Saved data entries
☆ ☆ ☆ ☆ ☆ ☆ ☆
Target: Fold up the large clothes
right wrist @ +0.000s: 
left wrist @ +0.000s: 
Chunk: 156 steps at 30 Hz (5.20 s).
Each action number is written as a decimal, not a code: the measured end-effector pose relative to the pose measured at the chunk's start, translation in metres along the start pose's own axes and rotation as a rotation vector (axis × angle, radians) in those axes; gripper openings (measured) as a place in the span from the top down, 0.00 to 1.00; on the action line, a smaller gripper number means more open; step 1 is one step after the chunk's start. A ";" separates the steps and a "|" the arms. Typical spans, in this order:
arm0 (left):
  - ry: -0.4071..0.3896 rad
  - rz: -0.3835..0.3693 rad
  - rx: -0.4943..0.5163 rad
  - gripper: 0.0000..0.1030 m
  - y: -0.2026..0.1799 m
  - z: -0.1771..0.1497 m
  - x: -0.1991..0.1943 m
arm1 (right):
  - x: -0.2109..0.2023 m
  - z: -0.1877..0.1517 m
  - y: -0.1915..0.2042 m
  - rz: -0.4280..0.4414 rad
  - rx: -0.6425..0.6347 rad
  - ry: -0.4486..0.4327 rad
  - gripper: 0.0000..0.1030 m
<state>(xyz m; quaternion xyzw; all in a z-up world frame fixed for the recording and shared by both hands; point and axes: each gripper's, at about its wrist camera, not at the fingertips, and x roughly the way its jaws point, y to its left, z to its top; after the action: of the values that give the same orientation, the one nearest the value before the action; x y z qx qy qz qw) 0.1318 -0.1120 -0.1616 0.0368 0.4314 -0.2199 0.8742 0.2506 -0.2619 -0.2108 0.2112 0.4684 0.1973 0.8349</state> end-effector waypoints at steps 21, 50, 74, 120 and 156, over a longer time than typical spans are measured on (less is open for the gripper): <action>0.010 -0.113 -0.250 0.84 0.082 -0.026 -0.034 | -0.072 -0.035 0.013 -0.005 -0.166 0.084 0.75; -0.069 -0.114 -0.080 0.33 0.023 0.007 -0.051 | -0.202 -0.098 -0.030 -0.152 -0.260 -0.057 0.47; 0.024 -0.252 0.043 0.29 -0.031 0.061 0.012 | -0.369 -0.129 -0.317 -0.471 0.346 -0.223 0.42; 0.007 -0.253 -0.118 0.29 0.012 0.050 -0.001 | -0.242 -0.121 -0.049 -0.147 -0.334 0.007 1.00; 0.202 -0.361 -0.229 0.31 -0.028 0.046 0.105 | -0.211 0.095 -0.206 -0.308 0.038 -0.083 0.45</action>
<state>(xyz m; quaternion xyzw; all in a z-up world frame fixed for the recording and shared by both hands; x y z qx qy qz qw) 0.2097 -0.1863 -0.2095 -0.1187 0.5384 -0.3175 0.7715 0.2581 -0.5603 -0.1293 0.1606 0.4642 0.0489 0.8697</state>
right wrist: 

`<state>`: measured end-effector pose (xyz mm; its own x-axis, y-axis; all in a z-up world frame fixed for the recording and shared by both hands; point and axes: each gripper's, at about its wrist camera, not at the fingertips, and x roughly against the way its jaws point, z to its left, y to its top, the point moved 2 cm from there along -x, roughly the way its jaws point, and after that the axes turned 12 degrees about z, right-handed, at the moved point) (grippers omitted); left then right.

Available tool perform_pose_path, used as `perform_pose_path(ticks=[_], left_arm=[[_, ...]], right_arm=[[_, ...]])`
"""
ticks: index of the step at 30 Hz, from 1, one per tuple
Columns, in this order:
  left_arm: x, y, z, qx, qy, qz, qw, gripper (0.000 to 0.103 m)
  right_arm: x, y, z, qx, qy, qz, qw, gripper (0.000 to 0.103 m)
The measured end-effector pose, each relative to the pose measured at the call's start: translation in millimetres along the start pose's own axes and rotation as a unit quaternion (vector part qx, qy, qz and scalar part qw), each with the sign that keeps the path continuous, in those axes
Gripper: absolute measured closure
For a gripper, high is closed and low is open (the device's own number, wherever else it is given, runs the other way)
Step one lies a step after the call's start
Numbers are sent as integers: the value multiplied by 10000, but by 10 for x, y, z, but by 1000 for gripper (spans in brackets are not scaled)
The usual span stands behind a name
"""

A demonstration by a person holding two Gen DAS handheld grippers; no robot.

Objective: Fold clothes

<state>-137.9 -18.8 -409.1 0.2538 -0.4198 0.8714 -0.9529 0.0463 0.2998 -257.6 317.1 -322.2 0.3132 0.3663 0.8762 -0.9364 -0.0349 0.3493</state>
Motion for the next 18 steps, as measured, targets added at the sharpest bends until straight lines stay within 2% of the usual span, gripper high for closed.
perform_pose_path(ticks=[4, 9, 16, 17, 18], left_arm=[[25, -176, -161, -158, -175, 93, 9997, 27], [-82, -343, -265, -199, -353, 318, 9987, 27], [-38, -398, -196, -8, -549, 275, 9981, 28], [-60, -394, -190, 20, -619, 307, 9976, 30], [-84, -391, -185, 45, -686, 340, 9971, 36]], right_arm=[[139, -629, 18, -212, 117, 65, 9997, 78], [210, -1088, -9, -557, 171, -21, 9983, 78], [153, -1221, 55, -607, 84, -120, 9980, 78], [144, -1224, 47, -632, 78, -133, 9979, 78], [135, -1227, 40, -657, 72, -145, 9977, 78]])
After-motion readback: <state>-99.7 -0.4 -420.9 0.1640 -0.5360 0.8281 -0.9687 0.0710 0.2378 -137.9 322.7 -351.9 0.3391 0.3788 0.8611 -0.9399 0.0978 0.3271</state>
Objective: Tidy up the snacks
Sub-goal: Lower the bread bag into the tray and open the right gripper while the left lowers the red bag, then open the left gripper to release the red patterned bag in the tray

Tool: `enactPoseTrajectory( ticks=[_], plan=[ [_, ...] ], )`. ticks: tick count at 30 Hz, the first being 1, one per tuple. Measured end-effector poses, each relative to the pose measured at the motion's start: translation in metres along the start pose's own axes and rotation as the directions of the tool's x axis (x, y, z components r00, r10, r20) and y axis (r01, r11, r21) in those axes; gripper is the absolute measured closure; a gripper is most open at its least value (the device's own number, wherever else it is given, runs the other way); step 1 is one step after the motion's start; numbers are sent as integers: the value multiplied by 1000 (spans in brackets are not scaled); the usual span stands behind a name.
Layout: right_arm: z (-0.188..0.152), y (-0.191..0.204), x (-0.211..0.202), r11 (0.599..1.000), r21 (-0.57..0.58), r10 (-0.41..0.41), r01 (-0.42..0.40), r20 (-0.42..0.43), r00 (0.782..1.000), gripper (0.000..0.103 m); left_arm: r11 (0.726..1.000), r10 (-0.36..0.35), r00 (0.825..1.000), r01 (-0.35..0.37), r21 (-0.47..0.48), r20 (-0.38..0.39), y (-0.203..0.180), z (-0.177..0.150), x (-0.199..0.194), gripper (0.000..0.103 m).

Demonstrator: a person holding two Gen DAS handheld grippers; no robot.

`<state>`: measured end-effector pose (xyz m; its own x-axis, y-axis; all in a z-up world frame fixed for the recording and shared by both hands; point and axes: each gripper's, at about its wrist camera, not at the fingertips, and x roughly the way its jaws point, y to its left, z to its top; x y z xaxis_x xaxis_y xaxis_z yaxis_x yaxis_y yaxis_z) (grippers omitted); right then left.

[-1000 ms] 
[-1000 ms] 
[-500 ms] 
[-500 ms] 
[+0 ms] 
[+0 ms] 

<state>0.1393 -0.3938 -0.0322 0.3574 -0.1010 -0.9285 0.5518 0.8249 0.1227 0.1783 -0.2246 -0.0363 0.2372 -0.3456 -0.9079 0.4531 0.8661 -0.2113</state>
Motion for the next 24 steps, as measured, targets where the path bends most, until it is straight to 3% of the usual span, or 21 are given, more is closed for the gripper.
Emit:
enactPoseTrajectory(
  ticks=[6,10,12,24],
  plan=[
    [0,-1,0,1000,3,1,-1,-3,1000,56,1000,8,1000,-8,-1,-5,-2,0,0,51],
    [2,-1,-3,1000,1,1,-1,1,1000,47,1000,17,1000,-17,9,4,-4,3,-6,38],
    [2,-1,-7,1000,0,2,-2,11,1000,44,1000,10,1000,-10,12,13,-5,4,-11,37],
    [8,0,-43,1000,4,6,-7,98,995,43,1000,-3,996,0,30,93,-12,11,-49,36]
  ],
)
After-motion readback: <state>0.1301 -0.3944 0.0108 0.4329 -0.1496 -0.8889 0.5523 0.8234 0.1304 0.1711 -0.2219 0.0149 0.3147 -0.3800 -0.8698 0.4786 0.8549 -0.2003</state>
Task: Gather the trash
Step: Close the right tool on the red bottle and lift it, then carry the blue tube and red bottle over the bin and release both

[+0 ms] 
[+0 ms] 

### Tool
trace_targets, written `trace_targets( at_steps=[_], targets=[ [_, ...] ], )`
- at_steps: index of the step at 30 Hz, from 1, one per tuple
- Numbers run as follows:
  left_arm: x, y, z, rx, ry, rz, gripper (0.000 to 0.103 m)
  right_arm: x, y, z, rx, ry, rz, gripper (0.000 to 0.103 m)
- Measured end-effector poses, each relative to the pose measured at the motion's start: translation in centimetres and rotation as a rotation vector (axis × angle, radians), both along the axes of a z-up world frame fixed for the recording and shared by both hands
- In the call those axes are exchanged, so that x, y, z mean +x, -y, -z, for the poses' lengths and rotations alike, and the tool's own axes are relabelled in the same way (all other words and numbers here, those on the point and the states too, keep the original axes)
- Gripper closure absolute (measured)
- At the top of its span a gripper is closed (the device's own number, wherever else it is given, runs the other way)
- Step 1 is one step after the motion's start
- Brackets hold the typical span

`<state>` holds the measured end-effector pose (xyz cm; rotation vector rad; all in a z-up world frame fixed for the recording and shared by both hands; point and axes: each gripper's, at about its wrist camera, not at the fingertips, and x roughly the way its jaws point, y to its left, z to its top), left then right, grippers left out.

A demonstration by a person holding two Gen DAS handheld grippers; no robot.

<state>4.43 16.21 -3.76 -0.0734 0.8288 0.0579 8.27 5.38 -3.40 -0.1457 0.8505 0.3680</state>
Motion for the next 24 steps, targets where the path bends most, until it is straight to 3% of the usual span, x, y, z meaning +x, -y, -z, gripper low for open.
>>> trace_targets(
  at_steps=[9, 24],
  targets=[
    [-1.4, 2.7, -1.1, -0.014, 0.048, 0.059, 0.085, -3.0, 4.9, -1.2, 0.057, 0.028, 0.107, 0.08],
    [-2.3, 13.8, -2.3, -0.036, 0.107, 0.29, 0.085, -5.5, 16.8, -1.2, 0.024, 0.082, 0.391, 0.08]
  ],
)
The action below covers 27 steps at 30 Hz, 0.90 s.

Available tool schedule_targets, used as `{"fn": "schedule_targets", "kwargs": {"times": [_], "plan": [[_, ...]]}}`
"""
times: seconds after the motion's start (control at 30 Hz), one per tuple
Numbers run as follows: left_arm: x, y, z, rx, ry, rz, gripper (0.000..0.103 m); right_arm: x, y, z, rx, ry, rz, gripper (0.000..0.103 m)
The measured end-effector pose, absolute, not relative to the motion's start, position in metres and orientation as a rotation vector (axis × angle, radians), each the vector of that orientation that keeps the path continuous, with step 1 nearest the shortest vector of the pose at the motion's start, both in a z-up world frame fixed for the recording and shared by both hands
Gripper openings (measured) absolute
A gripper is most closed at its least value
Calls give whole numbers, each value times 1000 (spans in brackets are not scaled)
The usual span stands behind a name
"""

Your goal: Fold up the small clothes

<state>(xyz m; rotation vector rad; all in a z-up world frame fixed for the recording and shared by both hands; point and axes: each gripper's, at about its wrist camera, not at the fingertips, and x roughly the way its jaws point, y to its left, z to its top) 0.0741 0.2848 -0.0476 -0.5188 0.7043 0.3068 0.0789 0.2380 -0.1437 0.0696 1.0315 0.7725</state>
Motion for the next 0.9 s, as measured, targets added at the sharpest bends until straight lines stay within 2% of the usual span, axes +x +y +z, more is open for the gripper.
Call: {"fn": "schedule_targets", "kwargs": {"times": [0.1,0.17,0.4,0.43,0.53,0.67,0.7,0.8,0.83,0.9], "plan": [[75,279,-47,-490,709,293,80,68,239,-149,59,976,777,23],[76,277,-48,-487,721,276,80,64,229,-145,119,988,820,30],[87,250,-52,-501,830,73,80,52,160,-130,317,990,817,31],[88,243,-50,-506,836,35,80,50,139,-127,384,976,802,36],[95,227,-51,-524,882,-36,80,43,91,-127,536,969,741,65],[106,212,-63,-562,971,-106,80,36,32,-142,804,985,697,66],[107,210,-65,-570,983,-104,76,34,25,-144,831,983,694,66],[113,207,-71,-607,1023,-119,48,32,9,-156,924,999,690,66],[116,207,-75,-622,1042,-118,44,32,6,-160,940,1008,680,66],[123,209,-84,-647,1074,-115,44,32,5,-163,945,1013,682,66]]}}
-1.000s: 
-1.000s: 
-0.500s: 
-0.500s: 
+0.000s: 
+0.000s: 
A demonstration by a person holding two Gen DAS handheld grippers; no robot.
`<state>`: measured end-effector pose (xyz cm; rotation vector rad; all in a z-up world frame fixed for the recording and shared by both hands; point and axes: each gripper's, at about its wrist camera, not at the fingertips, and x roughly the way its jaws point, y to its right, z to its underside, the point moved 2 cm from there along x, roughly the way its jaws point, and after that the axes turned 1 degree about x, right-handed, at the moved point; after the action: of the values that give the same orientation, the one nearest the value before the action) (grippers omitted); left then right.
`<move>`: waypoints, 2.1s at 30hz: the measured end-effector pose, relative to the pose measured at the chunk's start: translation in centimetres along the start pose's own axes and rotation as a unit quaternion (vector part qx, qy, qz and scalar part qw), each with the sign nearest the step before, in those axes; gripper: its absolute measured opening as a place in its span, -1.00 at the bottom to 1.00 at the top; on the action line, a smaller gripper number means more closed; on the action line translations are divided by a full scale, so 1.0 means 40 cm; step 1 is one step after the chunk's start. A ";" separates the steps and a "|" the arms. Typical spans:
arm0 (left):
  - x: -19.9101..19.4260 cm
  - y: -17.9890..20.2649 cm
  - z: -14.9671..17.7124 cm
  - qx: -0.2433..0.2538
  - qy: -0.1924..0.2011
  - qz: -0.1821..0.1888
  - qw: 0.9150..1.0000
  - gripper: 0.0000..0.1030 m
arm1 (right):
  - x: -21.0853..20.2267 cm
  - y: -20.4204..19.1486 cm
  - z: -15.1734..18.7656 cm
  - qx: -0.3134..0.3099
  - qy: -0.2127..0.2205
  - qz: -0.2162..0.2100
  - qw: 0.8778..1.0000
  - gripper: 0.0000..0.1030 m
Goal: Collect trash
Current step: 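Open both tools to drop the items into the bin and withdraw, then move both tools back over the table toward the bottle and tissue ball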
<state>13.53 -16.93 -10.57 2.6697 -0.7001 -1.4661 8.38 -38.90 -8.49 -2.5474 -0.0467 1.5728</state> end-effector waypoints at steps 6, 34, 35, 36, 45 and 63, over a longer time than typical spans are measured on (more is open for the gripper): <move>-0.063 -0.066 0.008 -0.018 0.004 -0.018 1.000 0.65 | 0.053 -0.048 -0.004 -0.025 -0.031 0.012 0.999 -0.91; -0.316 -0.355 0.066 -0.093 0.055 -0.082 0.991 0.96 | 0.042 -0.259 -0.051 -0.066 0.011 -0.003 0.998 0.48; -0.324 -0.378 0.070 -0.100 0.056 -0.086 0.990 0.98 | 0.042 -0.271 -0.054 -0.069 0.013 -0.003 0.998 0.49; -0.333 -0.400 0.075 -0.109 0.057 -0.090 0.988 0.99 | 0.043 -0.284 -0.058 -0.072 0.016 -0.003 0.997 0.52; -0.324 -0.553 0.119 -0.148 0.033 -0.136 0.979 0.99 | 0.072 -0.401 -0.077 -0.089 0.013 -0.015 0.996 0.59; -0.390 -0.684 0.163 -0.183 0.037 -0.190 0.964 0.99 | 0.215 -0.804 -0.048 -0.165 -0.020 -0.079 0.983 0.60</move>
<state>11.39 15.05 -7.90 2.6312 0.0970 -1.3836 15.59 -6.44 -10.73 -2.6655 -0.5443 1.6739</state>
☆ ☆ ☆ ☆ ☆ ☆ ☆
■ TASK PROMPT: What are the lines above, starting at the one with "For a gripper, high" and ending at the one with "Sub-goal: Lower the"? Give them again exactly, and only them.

■ REPLY:
For a gripper, high is closed and low is open (the device's own number, wherever else it is given, runs the other way)
Step one lies a step after the call's start
Numbers are sent as integers: the value multiplied by 10000, but by 10 for x, y, z, but by 1000 for gripper (spans in brackets are not scaled)
The usual span stands behind a name
"""

A demonstration by a person holding two Gen DAS handheld grippers; no robot.

Objective: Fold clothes

<state>-137.9 -18.8 -409.1 0.2538 -0.4198 0.8714 -0.9529 0.0463 0.2998 -257.6 317.1 -322.2 0.3132 0.3663 0.8762 -0.9364 -0.0349 0.3493</state>
Motion for the next 18 steps, as measured, targets added at the sharpest bends until straight lines stay within 2% of the usual span, gripper high for closed.
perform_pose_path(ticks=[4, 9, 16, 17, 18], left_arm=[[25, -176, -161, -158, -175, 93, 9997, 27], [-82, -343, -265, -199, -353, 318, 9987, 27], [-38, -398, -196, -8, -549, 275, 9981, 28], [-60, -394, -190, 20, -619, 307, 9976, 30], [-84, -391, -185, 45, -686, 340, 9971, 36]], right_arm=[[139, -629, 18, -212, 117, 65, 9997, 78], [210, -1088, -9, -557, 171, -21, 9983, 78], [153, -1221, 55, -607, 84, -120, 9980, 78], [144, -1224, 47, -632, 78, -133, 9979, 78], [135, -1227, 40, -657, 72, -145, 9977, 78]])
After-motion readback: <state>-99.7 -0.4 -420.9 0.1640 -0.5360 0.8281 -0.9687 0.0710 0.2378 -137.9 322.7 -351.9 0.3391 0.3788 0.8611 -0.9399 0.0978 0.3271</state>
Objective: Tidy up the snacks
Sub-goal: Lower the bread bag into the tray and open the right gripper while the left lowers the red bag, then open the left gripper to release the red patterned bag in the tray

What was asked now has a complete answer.